### How to complete this task
Only lines with the string "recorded" should be returned from the data below.

### Supplied material

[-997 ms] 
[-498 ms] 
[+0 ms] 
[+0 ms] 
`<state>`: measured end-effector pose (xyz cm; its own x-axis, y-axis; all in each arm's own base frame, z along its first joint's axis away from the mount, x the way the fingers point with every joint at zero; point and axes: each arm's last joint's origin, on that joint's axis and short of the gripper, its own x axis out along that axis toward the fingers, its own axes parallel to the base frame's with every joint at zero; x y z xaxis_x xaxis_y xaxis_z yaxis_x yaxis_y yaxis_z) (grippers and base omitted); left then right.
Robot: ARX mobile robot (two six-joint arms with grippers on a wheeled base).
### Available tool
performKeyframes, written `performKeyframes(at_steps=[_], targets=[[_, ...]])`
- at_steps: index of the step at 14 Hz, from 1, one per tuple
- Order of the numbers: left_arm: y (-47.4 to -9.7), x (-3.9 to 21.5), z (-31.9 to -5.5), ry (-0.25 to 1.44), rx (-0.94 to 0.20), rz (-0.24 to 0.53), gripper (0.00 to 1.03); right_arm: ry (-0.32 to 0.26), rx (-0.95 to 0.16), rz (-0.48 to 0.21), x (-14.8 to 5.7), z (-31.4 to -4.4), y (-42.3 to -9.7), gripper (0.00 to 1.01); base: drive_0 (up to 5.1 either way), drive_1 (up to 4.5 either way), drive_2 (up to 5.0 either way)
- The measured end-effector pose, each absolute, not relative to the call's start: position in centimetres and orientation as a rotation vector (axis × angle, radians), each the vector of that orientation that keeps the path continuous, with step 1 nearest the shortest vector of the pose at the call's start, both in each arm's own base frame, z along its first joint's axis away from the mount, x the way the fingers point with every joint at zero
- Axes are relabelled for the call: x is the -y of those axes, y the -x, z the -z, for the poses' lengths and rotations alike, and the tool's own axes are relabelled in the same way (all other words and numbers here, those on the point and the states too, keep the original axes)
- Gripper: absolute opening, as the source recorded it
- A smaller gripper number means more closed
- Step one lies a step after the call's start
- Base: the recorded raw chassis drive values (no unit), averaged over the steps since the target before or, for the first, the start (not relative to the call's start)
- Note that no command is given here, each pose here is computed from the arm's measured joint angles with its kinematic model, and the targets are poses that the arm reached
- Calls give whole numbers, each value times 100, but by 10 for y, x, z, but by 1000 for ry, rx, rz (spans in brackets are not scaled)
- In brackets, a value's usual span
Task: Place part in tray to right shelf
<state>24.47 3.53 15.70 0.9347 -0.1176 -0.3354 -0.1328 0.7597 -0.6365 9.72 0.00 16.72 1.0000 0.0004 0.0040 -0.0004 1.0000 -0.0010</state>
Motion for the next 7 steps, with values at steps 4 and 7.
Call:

### Reply to the task
- Gripper: absolute opening, as the source recorded it
- Base: the recorded raw chassis drive values (no unit), averaged over the steps since the target before or, for the first, the start (not relative to the call's start)

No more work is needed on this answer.